Burbot fish sing during spawning, northern biologist says
Peter Cott wanted to know the impact of sound on fish in northern lakes — but what he found during his research is that one species is actually making sound.
Cott is now a biologist in Yellowknife, NT, but he did his doctoral thesis at Laurentian University in Sudbury. He was working with a colleague who suggested that burbot fish might "sing"
"He said that because burbot are a cod, there's lot of different cod fish that actually vocalize as a part of their reproduction."
"So then that got me thinking about checking to see if burbot make sounds."
Cott said burbot do have the necessary "equipment" to make noise.

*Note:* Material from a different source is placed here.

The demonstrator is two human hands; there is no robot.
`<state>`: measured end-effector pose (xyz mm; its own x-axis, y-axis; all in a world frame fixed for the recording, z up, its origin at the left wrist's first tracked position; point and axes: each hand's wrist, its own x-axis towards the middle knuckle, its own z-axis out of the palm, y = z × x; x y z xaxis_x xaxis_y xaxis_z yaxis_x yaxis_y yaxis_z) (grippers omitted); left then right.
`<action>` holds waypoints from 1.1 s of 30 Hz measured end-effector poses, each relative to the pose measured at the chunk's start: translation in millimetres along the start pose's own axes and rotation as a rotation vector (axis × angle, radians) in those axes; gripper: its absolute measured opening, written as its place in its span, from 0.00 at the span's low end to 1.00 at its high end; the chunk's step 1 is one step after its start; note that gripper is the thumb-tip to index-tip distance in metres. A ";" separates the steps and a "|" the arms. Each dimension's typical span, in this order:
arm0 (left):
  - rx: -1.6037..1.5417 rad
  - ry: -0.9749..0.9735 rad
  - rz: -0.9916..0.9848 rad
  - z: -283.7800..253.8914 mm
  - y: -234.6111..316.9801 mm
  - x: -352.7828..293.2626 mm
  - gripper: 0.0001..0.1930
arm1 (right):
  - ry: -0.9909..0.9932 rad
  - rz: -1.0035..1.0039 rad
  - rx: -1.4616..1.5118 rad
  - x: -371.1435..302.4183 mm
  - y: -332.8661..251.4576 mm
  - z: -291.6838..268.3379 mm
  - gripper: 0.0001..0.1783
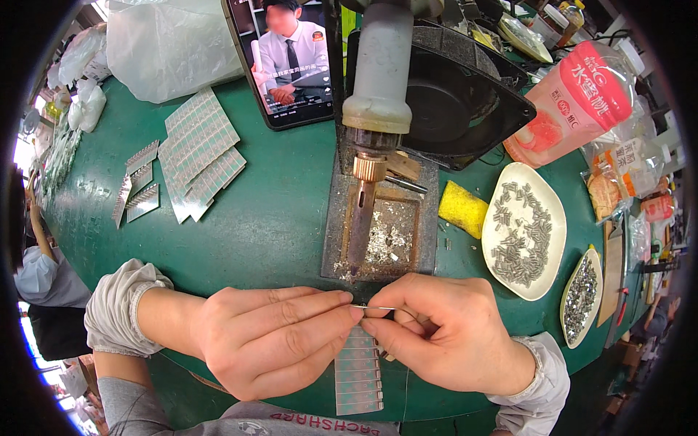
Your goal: The person attaches small metal clips onto circuit boards by hand and solders the connections using solder wire against a soldering iron.
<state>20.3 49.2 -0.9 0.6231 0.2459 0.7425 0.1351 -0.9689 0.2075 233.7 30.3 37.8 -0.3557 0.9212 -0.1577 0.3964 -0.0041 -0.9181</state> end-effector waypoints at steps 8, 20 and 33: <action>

"What they have are these muscles that are attached to their swim bladder, and these muscles in other cod — for example, Atlantic cod and haddock — they contract really quickly, and can make a sound that way."
Cott said to test the idea, a team submerged a "really big net" under the ice on Great Slave Lake in Yellowknife and recorded the sound during what they though was probably burbot spawning season.

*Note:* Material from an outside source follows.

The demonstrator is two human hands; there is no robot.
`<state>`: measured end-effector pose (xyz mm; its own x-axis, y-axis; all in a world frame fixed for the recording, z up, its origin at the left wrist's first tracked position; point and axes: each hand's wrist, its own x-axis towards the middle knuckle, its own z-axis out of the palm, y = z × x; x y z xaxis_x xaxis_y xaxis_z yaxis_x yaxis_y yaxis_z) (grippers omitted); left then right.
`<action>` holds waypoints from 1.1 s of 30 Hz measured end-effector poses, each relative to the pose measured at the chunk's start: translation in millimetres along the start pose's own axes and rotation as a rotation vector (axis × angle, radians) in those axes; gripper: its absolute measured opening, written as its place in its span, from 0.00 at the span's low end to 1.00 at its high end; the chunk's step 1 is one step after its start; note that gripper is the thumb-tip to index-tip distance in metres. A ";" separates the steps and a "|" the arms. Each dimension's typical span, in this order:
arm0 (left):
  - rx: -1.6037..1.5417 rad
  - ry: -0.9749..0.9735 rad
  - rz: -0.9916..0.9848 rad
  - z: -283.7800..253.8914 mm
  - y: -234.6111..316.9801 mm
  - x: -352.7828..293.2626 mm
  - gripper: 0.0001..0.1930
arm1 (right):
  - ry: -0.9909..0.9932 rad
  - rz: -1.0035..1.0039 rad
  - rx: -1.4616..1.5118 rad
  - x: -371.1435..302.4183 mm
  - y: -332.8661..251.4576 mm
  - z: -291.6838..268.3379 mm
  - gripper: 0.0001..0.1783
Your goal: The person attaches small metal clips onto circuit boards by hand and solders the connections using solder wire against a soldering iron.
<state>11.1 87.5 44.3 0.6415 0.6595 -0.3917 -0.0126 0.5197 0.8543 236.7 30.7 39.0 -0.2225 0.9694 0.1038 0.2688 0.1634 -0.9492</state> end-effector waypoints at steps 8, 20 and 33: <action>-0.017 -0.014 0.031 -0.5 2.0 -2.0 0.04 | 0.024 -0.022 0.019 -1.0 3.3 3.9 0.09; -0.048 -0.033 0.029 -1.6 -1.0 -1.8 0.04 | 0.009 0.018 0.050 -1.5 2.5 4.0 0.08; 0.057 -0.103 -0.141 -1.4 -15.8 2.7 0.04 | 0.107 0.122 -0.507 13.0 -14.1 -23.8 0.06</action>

He characterizes the sound they make to attract other fish in the darkness underwater as a revving motorcycle, or the "drumming sound that ruffed grouse do."
From a practical standpoint, Cott said it's important to know how fish use sound in order to mitigate the impact of competing sounds from nearby machines.
Cott recently had a paper published in the Journal of Great Lakes Research on his findings, called the "Song of the Burbot."